Brief
Nothing in the records may change. Output them all exactly.

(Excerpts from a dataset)

^^^^^^^^

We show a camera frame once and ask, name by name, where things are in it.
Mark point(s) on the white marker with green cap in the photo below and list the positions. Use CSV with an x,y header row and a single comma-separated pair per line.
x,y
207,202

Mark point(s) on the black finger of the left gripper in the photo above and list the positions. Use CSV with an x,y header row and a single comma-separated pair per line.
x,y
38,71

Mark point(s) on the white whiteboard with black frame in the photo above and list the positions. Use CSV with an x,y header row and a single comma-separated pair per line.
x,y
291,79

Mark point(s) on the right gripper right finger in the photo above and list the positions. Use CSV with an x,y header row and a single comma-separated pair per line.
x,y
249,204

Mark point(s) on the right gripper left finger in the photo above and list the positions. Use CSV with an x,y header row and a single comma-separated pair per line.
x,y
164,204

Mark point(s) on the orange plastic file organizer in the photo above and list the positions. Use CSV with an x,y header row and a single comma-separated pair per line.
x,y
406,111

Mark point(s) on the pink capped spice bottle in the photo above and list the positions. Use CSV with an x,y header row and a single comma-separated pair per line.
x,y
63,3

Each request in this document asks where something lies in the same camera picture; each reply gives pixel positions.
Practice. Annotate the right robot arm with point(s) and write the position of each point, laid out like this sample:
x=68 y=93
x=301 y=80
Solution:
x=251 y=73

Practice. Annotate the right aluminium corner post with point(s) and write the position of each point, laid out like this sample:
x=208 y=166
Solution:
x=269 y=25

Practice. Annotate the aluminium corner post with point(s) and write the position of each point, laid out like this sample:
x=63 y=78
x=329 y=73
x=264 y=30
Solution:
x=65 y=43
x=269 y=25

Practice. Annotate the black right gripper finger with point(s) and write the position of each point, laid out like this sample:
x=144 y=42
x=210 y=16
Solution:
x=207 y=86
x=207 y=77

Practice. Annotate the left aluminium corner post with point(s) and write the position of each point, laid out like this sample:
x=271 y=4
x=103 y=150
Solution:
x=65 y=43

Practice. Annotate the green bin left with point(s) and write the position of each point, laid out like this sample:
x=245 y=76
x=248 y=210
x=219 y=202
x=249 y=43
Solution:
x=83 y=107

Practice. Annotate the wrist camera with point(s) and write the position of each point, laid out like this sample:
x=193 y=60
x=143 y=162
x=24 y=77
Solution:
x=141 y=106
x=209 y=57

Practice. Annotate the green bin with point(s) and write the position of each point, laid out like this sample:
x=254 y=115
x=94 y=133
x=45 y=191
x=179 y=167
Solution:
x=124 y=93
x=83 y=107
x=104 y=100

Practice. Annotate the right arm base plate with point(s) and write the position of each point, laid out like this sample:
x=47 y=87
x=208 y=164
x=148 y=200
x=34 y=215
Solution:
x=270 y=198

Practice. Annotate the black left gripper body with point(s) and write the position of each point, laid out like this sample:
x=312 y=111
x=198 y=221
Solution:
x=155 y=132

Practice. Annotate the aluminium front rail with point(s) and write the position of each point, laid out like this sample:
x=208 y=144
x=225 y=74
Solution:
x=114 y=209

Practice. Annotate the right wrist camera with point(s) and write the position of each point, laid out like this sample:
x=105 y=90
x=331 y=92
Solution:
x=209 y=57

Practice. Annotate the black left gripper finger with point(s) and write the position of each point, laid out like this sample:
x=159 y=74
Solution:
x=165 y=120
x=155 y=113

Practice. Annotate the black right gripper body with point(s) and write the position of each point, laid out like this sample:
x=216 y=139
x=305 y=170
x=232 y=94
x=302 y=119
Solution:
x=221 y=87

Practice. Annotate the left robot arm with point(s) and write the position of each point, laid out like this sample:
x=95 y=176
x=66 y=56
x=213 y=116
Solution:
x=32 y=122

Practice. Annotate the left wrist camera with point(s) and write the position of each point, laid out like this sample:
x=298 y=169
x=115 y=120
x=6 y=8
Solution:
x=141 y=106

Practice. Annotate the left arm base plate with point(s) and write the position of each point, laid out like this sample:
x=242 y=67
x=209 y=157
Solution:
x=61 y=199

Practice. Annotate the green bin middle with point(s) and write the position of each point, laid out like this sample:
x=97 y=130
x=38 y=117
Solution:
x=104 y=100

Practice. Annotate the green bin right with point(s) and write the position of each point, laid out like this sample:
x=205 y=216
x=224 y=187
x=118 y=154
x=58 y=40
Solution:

^^^^^^^^

Exercise response
We show a camera frame once and ask, name by name, where things are in it.
Mark point(s) on the white marker with green cap in the photo below and list the positions. Use CSV with an x,y header row and a single comma-separated pair per line.
x,y
207,202

Mark point(s) on the black finger of the left gripper in the photo above and list the positions. Use CSV with an x,y header row and a single comma-separated pair per line.
x,y
38,71

Mark point(s) on the white whiteboard with black frame in the photo above and list the positions. Use CSV with an x,y header row and a single comma-separated pair per line.
x,y
291,79

Mark point(s) on the right gripper right finger in the photo above and list the positions. Use CSV with an x,y header row and a single comma-separated pair per line.
x,y
249,204

Mark point(s) on the right gripper left finger in the photo above and list the positions. Use CSV with an x,y header row and a single comma-separated pair per line.
x,y
164,204

Mark point(s) on the orange plastic file organizer in the photo above and list the positions. Use CSV with an x,y header row and a single comma-separated pair per line.
x,y
406,111

Mark point(s) on the pink capped spice bottle in the photo above and list the positions. Use CSV with an x,y header row and a single comma-separated pair per line.
x,y
63,3

Each request in this document asks where something lies in the same camera picture; each reply gives pixel positions.
Practice. Annotate the right robot arm with point(s) and write the position of each point, laid out like this sample:
x=68 y=93
x=301 y=80
Solution:
x=251 y=73

Practice. Annotate the right aluminium corner post with point(s) and write the position of each point, laid out like this sample:
x=208 y=166
Solution:
x=269 y=25

Practice. Annotate the aluminium corner post with point(s) and write the position of each point, laid out like this sample:
x=63 y=78
x=329 y=73
x=264 y=30
Solution:
x=65 y=43
x=269 y=25

Practice. Annotate the black right gripper finger with point(s) and write the position of each point, laid out like this sample:
x=144 y=42
x=210 y=16
Solution:
x=207 y=86
x=207 y=77

Practice. Annotate the left aluminium corner post with point(s) and write the position of each point, laid out like this sample:
x=271 y=4
x=103 y=150
Solution:
x=65 y=43

Practice. Annotate the green bin left with point(s) and write the position of each point, laid out like this sample:
x=245 y=76
x=248 y=210
x=219 y=202
x=249 y=43
Solution:
x=83 y=107

Practice. Annotate the wrist camera with point(s) and write the position of each point, laid out like this sample:
x=193 y=60
x=143 y=162
x=24 y=77
Solution:
x=141 y=106
x=209 y=57

Practice. Annotate the green bin with point(s) and write the position of each point, laid out like this sample:
x=254 y=115
x=94 y=133
x=45 y=191
x=179 y=167
Solution:
x=124 y=93
x=83 y=107
x=104 y=100

Practice. Annotate the right arm base plate with point(s) and write the position of each point, laid out like this sample:
x=47 y=87
x=208 y=164
x=148 y=200
x=34 y=215
Solution:
x=270 y=198

Practice. Annotate the black left gripper body with point(s) and write the position of each point, laid out like this sample:
x=312 y=111
x=198 y=221
Solution:
x=155 y=132

Practice. Annotate the aluminium front rail with point(s) and write the position of each point, laid out like this sample:
x=208 y=144
x=225 y=74
Solution:
x=114 y=209

Practice. Annotate the right wrist camera with point(s) and write the position of each point, laid out like this sample:
x=105 y=90
x=331 y=92
Solution:
x=209 y=57

Practice. Annotate the black left gripper finger with point(s) and write the position of each point, laid out like this sample:
x=159 y=74
Solution:
x=165 y=120
x=155 y=113

Practice. Annotate the black right gripper body with point(s) and write the position of each point, laid out like this sample:
x=216 y=139
x=305 y=170
x=232 y=94
x=302 y=119
Solution:
x=221 y=87

Practice. Annotate the left robot arm with point(s) and write the position of each point, laid out like this sample:
x=95 y=176
x=66 y=56
x=213 y=116
Solution:
x=32 y=122

Practice. Annotate the left wrist camera with point(s) and write the position of each point, laid out like this sample:
x=298 y=169
x=115 y=120
x=6 y=8
Solution:
x=141 y=106

Practice. Annotate the left arm base plate with point(s) and write the position of each point, laid out like this sample:
x=242 y=67
x=209 y=157
Solution:
x=61 y=199

Practice. Annotate the green bin middle with point(s) and write the position of each point, laid out like this sample:
x=97 y=130
x=38 y=117
Solution:
x=104 y=100

Practice. Annotate the green bin right with point(s) and write the position of each point, laid out like this sample:
x=205 y=216
x=224 y=187
x=118 y=154
x=58 y=40
Solution:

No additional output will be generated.